I tossed on a pair of jeans, a white t-shirt (which immediately clung to my body as though it were made of Lycra instead of cotton, and which withered around the collar to such a ridiculous extent that I ended up having to swap it for another one half an hour or so later, when my internal body temperature had dropped back down from its high, a point at which I could have fried bacon on my torso), and the polo, and then yanked the door fully open, unspeakably grateful to regain an opportunity to gulp jagged chunks of conditioned air into my poor, parched chest. (I kid you not: the moist, turgid air wafted out of that bathroom in such steady, heaving waves that the aforementioned outside mirror was instantly swathed in a thick sheen of steamy fog!) It was easily the most thoroughly horrendous bathing experience of my entire life — I’ve never worked up a sweat like that, ever, even when I was trying to! — and as I regained my bearings in the welcoming cool of the hotel room, I warned my disbelieving compatriots as to what fresh hell awaited them. They may have been incredulous at the start, but believe me, they figured out real quick that this was one instance in which I was not being hyperbolic.
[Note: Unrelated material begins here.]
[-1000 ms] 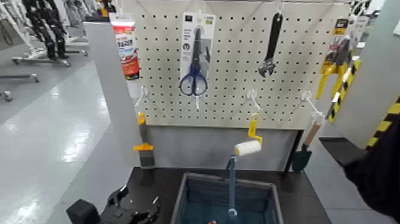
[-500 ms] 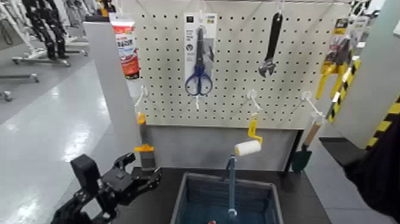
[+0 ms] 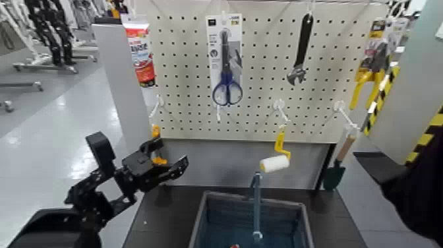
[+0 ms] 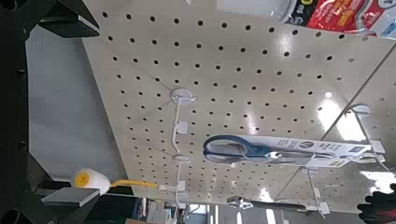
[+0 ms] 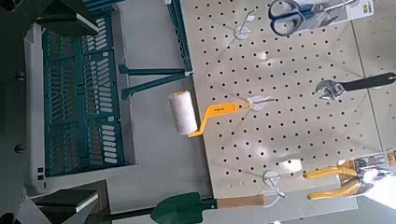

(The story has a hilarious postscript: a few days after returning home, the hotel sent me an email asking me to take a survey about our stay. Not having anything better to do at that moment, I decided to accept the offer, and proceeded to let them know exactly what I thought of their asinine and inhumane bathroom facilities. Not even a full week later, the following letter (complete with a hand-written envelope!) arrived in my mailbox:
The shattering moral of this story? Squeaky wheels get the grease every time, honey.)
COMING SOON: Why the seven dollar chili dog I had for dinner was worth every last penny, and why my post-shower flirtation with fainting might well have been an omen for the evening to come.
August 14th, 2008 at 2:22 pm
Wonderful write-up! I very much enjoyed both this and the last volume.
I had no idea that A. was such a big ABBA fan…
Sounds like a great adventure! I’m a bit jealous. 🙂
August 14th, 2008 at 3:56 pm
Re: ABBA — Neither did I, sir. Neither did I.
August 16th, 2008 at 1:11 am
I don’t even know where to begin a response to this second installment of the “big gay adventure”!
First, allow me to clarify that there is never a smile on my face when I am stuck in traffic, whether on the I-10 or on any other freeway or street. However, there is (at least) one exceptional reason why the stretch of I-10 from downtown LA to Santa Monica is a google times better than any other congested stretch of road: it leads to the ocean! Enough said.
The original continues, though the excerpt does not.